The History of the Jews in Macedonia with Regard to Bulgarian-Macedonian Relations The complex relations between Macedonia and Bulgaria with regard to World War II also has its roots in the one of the cruelest periods in human history, which affected the Jews in Macedonia, as well. This tragic event continues to have a huge impact and repercussions in the current history while both neighboring countries try to build good relations and to overcome the disputes related to their history. The anti-Semitism issue in the Kingdom SCS started to spread immediately after its founding in 1918. The young Serbian, Croatian and Slovenian bourgeoisie wanted to grab the largest capital, but the Jewish community was considered to be a major obstacle. The anti-Semitic ideas coming from Germany and Austria through Croatia spread throughout Yugoslavia. The anti-Jewish legislation in prewar Yugoslavia had support from the print media.

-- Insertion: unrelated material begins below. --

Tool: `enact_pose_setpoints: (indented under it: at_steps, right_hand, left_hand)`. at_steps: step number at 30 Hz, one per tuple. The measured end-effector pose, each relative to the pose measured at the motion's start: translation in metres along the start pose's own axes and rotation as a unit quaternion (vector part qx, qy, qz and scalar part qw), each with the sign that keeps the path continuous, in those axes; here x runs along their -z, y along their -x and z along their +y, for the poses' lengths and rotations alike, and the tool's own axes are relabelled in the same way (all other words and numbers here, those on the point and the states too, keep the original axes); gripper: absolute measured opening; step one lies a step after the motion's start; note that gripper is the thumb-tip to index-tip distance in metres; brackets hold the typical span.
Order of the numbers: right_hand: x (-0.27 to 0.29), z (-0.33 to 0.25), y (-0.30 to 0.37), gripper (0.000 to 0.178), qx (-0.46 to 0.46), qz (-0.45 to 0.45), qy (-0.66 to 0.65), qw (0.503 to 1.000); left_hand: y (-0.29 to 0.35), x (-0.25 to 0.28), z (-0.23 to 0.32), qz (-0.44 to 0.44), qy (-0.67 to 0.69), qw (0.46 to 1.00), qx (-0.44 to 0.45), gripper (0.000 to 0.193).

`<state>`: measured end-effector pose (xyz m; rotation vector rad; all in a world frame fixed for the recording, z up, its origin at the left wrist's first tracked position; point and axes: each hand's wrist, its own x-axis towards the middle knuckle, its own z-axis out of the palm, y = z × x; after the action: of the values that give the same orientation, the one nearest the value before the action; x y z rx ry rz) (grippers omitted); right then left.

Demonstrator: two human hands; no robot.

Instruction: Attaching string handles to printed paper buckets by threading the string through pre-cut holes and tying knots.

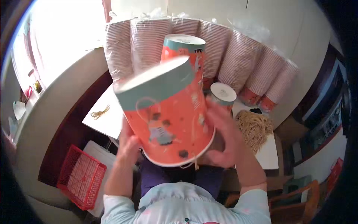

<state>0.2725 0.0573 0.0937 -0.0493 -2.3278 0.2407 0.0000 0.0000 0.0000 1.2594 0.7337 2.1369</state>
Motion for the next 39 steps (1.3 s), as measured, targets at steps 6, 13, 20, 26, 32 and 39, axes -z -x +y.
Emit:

One of the first texts with racist and anti-Jewish content in was published in the daily newspaper “Balkan” in 1938.13 At the beginning of October 1940, the Belgrade newspaper “Vreme” started a campaign against the Jews and many articles with anti-Jewish content were published daily.14 In this way, anti-Semitism was widely spread throughout the territory of the Kingdom of Yugoslavia. In 1940, the Jews in Vardar Macedonia were mostly situated in the bigger cities: in Bitola there were 737 families with 3,246 members, in Štip 140 families with 550 members and in Skopje 1,181 families with 3,795 members. In the occupation period, the number of Jews in Macedonia (Vardar Region) reached around 8,000 from those escaping the Germans, including those from Belgrade.15 The invasion of Yugoslavia and the April War was a German-led attack on the Kingdom of Yugoslavia by the Axis powers in April 1941. As was previously

12 Opfer-Klinger, Im Schatten des Krieges, 188–306. 13 Martin Trenevski, Holocaust of the Macedonian Jews. Crime that Should Never be Forgotten (Skopje: Nampress, 2018), 14–17. 14 Ženi Lebl, Plima i Slom. Od istorijata na Evreite vo Vardarska Makedonija (Skopje: Holocaust Fund for the Jews from Macedonia, 2013), 293. 15 Jamila-Andjela Kolonomos, The Resistance Movement and the Jews from Macedonia (Skopje: Holocaust Fund for the Jews from Macedonia, 2013), 9.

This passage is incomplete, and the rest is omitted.